Chapter 5 (starting on page 64) is entitled “The High Cost of Free Trade”

pp. 65-66 (in chapter 5): “…we have failed to create and conduct trade policies that serve our national interest.  In fact, we’ve been downright timid.  President Bush’s reversal of his decision to place tariffs on imported steel is illustrative of the confused thinking not only in his administration but in all of Washington.”

PP. 68-69: Dobbs praises the Reagan administrations “voluntary restraint agreement” that limited Japanese auto imports – and Dobbs himself understands, and applauds the fact, that this quota wasn’t really voluntary.

p. 77: “At the very least, we need to begin to pursue a national policy of balanced trade.”

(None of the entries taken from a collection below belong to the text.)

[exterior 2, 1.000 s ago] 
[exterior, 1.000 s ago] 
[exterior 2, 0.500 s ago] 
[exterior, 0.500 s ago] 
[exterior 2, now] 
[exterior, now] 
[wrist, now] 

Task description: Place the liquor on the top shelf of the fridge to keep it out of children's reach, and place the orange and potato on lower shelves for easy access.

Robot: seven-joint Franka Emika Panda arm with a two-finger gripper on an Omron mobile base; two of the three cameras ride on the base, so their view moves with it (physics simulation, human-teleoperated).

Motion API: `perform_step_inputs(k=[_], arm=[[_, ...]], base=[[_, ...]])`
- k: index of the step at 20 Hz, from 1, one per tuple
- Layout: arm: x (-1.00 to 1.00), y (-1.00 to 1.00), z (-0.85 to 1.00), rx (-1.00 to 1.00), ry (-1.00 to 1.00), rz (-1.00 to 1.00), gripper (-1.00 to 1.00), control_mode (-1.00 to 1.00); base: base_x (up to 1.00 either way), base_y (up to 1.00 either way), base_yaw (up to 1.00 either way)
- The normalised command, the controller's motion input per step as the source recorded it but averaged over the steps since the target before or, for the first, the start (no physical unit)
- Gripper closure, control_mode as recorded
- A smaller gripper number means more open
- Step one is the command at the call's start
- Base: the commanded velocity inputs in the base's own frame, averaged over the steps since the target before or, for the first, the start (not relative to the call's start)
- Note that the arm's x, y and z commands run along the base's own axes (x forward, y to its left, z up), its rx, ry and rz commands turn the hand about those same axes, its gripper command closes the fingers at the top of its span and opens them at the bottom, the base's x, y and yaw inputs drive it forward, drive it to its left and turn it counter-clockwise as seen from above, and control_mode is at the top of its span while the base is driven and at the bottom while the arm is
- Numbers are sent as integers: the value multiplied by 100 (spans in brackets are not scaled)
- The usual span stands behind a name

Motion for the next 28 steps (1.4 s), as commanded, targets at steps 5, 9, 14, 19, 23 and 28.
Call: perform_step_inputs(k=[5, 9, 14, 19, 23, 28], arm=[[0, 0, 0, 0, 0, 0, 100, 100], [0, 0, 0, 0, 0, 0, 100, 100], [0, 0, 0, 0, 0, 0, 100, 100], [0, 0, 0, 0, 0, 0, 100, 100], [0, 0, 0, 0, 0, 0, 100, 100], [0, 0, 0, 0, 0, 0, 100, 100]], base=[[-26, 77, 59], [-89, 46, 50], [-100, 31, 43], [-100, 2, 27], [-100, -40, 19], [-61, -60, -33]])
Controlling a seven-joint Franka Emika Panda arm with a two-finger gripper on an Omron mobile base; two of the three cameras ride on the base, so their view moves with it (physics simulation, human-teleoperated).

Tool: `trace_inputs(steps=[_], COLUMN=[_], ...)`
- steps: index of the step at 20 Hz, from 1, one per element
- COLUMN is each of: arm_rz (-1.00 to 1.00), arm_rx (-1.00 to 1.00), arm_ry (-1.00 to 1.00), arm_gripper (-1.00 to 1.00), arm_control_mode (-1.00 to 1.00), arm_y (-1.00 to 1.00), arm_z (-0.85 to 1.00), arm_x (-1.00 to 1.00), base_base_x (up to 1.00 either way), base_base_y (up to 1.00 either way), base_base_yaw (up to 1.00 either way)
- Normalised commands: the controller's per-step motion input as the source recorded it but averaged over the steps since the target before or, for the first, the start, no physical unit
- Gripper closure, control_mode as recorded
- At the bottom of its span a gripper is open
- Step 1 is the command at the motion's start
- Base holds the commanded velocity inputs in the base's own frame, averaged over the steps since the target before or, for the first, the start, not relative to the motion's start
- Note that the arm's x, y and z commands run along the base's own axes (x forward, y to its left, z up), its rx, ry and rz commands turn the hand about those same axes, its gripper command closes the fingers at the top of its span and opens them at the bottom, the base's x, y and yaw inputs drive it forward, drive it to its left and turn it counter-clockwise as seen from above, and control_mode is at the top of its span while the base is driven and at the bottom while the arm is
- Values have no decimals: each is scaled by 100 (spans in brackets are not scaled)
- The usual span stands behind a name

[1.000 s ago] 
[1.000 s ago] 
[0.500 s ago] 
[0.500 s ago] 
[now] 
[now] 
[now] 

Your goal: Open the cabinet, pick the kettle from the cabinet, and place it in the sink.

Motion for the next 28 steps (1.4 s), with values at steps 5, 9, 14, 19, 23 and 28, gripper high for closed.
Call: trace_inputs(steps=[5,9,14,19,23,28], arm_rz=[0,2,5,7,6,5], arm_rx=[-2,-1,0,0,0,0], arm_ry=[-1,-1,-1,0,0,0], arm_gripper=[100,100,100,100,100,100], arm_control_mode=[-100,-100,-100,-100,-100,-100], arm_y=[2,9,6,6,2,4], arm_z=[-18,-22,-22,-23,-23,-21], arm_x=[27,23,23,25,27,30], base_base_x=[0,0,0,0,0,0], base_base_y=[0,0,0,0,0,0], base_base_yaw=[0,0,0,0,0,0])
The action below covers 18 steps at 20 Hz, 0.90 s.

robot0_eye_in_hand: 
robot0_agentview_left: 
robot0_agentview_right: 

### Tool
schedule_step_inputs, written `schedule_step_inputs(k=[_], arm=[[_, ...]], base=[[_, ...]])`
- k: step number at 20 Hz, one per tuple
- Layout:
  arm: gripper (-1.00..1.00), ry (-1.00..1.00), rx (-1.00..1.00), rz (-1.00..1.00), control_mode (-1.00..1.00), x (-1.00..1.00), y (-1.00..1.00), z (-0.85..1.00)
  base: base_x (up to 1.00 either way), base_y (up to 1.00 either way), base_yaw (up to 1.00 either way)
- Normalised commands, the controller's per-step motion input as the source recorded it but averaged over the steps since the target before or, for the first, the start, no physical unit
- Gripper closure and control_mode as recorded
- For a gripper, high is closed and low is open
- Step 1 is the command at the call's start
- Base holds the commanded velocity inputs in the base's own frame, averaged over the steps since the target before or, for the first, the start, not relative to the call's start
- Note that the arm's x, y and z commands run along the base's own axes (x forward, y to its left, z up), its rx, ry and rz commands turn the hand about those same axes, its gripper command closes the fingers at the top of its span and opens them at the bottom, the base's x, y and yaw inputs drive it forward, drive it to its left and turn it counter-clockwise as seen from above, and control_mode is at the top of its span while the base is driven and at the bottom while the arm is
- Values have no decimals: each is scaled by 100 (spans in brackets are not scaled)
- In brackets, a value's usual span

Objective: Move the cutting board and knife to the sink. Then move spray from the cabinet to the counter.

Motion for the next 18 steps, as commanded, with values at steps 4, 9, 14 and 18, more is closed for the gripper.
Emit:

p. 102: “A number of people on Capitol Hill thought [former Council of Economic advisor Greg] Mankiw should have resigned [over Mankiw’s remarks that off-shoring is not bad for the U.S. economy], but I disagreed.  On my broadcast that night, I called on the president to fire him.  Not merely because I disagreed with him, but because Mankiw’s statement raised the administration’s support of overseas outsourcing to a declaration by government policy.”

pp. 108-109: “The real alternative to what we continue to permit Washington and Corporate America to call ‘free trade’ is balanced trade, in which we negotiate trade agreements that are reciprocal in benefit – unlike the World Trade Organization or trade agreements like NAFTA.”

pp. 117-118: Dobbs explicitly calls for a “moratorium on outsourcing.”

pp. 139-140: “Our lack of self-reliance and inability to produce our own goods is seen by most economists as simply a global economy at work, but our growing dependency on the rest of the world for commodities and finished goods alike is, in my opinion, reason for considerable concern, if not alarm.”

p. 150: “While we pursue free trade, our status as the world’s largest debtor nation worsens.  Even if the result is more profits for multinational corporations, do we truly believe that exporting those jobs will lead to a better life in this country, for our workers?  Even if we are buying more and cheaper goods from our trading partners, do we really believe that our quality of life is better and that we should  sustain permanent dependency and indebtedness?  Or will outsourcing and free trade lead to further, wider gaps between the wealthy and our middle class?  Should we simply hope that Corporate America will find a social conscience and voluntarily restrain its outsourcing to a minimum?  Should we continue to permit the exportation of our knowledge base, technology, and capital to other countries to provide the products and services for export back to America?  Or should we rely on public policy, regulation, tariffs, and quotas to protect our standard of living?”

p. 153:  Dobbs calls for “A strong position on the importance of balanced trade, on reducing our national dependency not only on oil but on nearly all imports….”

p. 155: Dobbs calls for “the creation of a comprehensive trade strategy….”

pp. 155-156: “I believe that Congress must act now.  Corporate America will not end outsourcing on its own; it is driven to cut costs and boost short-term profits, and it will continue to claim that even if it ends the practice of outsourcing, its competitors will continue to outsource.  They’re probably right about that.  So let’s level the playing field.  Congress and all state governments should immediately prohibit the outsourcing of government contracts and American jobs to cheap foreign labor.”


To paraphrase the late Daniel Patrick Moynihan, Lou Dobbs is entitled to his own opinions, but not to his own definitions of familiar terms such as ‘protectionist.’